Angelaki D E
Department of Physiology, University of Minnesota, Minneapolis 55455.
Biol Cybern. 1992;67(1):83-96. doi: 10.1007/BF00201805.
It has been recently demonstrated that some primary otolith afferents and most otolith-related vestibular nuclei neurons encode two spatial dimensions that can be described by two vectors in temporal and spatial quadrature. These cells are called broadly-tuned neurons. They are characterized by a non-zero tuning ratio which is defined as the ratio of the minimum over the maximum sensitivity of the neuron. Broadly-tuned neurons exhibit response gains that do not vary according to the cosine of the angle between the stimulus direction and the cell's maximum sensitivity vector and response phase values that depend on stimulus orientation. These responses were observed during stimulation with pure linear acceleration and can be explained by spatio-temporal convergence (STC) of primary otolith afferents and/or otolith hair cells. Simulations of STC of the inputs to primary otolith afferents and vestibular nuclei neurons have revealed interesting characteristics: First, in the case of two narrowly-tuned input signals, the largest tuning ratio is achieved when the input signals are of equal gain.
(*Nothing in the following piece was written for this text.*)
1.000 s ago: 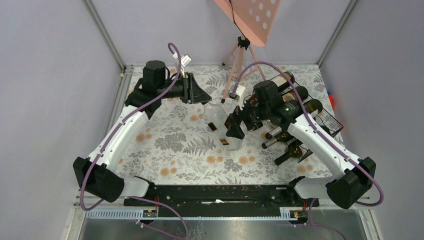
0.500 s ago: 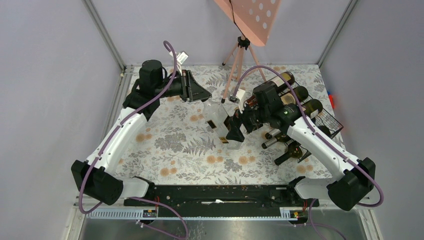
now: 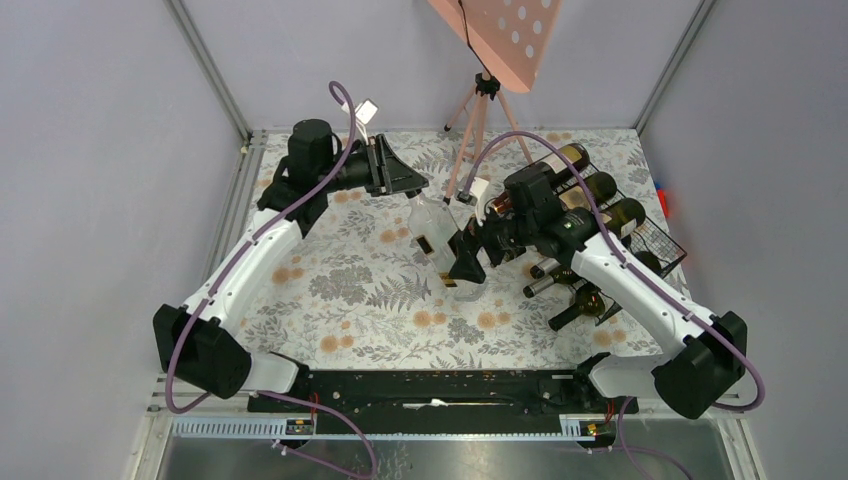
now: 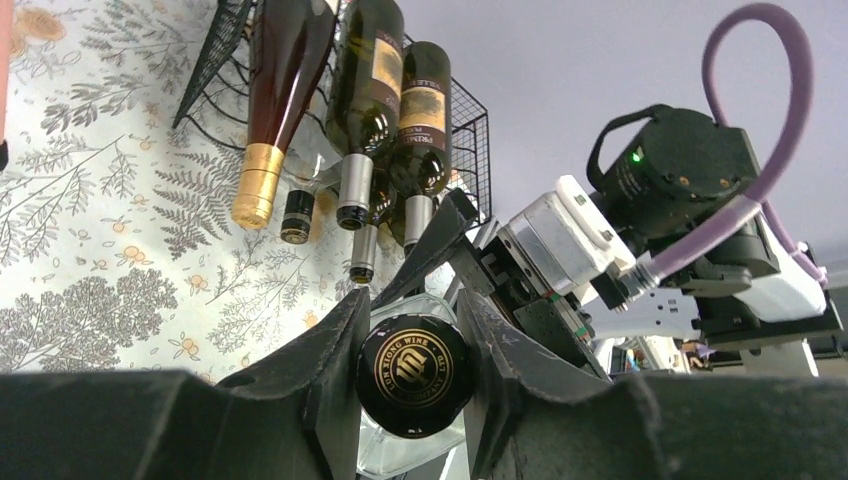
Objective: Put the wine bottle on the wine rack
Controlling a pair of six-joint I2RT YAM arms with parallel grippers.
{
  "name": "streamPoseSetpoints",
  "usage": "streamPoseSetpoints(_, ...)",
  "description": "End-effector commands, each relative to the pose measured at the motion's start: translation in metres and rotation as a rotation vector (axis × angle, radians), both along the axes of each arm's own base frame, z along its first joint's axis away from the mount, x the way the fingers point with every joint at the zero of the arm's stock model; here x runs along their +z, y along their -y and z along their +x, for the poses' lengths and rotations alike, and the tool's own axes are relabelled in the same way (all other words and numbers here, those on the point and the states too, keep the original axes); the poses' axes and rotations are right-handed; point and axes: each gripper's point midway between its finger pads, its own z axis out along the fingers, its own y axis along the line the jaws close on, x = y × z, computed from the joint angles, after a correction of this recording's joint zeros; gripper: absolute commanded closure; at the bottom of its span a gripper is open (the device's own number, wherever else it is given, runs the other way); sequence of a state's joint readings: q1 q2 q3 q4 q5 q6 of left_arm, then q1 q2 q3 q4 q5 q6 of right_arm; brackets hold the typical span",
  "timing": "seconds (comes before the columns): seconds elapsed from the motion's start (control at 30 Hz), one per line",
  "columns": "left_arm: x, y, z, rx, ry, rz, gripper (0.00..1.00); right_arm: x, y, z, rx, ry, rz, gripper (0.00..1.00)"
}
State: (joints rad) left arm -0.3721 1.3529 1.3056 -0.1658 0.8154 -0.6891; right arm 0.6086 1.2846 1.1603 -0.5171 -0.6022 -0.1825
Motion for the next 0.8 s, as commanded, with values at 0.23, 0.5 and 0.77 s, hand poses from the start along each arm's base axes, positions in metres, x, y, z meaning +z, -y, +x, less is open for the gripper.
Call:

The smaller the phase difference between the input vectors, the larger the orientation differences that are required to produce a certain tuning ratio. Orientation and temporal phase differences of 30-40 degrees create tuning ratios of approximately 0.10-0.15 in target neurons. Second, in the case of multiple input signals, the larger the number of converging inputs, the smaller the tuning ratio of the target neuron. The tuning ratio depends on the number of input units, as long as there are not more than about 10. For more than 10-20 input vectors, the tuning ratio becomes almost independent of the number of inputs. Further, if the inputs comprise two populations (with different gain and phase values at a given stimulus frequency), the largest tuning ratio is obtained when the larger population has a smaller gain. These findings are discussed in the context of known anatomical and physiological characteristics of innervation patterns of primary otolith afferents and their possible convergence onto vestibular nuclei neurons.
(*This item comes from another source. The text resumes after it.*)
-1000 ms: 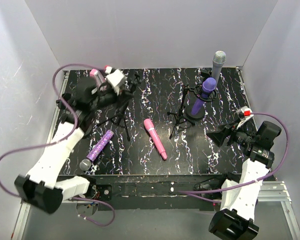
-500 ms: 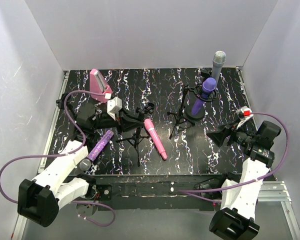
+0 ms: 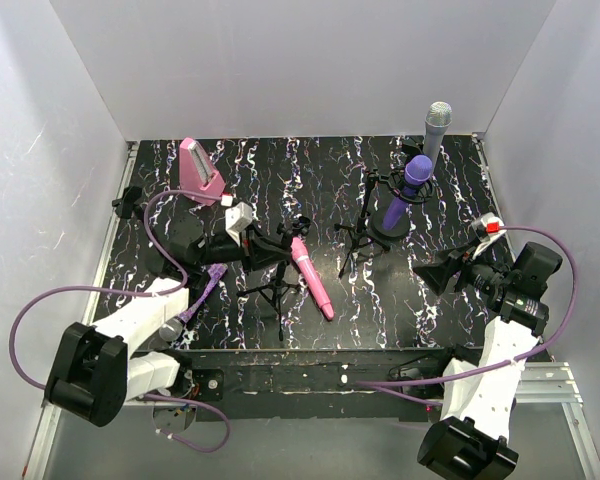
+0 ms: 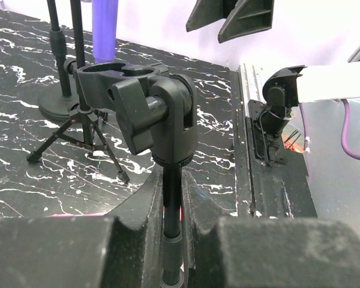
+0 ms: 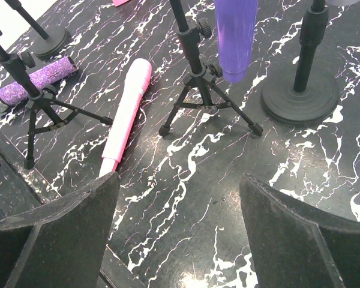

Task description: Attach the microphones to the stand

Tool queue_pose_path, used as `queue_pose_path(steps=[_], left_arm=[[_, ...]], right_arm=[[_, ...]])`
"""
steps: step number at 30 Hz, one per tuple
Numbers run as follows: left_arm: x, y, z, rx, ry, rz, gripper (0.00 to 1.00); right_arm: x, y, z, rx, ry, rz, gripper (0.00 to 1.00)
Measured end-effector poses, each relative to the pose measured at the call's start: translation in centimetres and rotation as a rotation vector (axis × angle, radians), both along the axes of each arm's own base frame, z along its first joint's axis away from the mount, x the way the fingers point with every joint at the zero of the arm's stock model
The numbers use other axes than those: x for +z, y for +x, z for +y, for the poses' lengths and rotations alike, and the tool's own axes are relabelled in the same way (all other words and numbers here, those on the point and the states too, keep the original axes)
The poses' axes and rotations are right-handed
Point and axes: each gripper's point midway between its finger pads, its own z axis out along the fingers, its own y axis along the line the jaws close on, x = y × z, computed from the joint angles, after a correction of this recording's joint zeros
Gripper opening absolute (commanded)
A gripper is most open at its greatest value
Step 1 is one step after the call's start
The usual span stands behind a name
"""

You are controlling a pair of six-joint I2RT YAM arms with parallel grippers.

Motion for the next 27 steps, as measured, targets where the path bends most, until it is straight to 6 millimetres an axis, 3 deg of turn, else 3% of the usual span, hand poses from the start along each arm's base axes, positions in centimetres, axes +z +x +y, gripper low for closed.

最近的研究表明,一些初级耳石传入神经和大多数与耳石相关的前庭核神经元编码两个空间维度,这两个维度可以用时间和空间正交的两个向量来描述。这些细胞被称为宽调谐神经元。它们的特征是具有非零调谐率,该调谐率定义为神经元最小灵敏度与最大灵敏度之比。宽调谐神经元表现出的反应增益不会根据刺激方向与细胞最大灵敏度向量之间夹角的余弦而变化,其反应相位值则取决于刺激方向。这些反应是在纯线性加速度刺激过程中观察到的,并且可以通过初级耳石传入神经和/或耳石毛细胞的时空汇聚(STC)来解释。对初级耳石传入神经和前庭核神经元输入的STC模拟揭示了一些有趣的特征:首先,在两个窄调谐输入信号的情况下,当输入信号增益相等时,可实现最大调谐率。输入向量之间的相位差越小,产生特定调谐率所需的方向差就越大。30 - 40度的方向和时间相位差在目标神经元中产生的调谐率约为0.10 - 0.15。其次,在多个输入信号的情况下,汇聚输入的数量越多,目标神经元的调谐率越小。只要输入单元数量不超过约10个,调谐率就取决于输入单元的数量。对于超过10 - 20个输入向量,调谐率几乎与输入数量无关。此外,如果输入包括两个群体(在给定刺激频率下具有不同的增益和相位值),当较大群体的增益较小时,可获得最大调谐率。本文将结合初级耳石传入神经支配模式的已知解剖学和生理学特征及其向前庭核神经元可能的汇聚情况对这些发现进行讨论。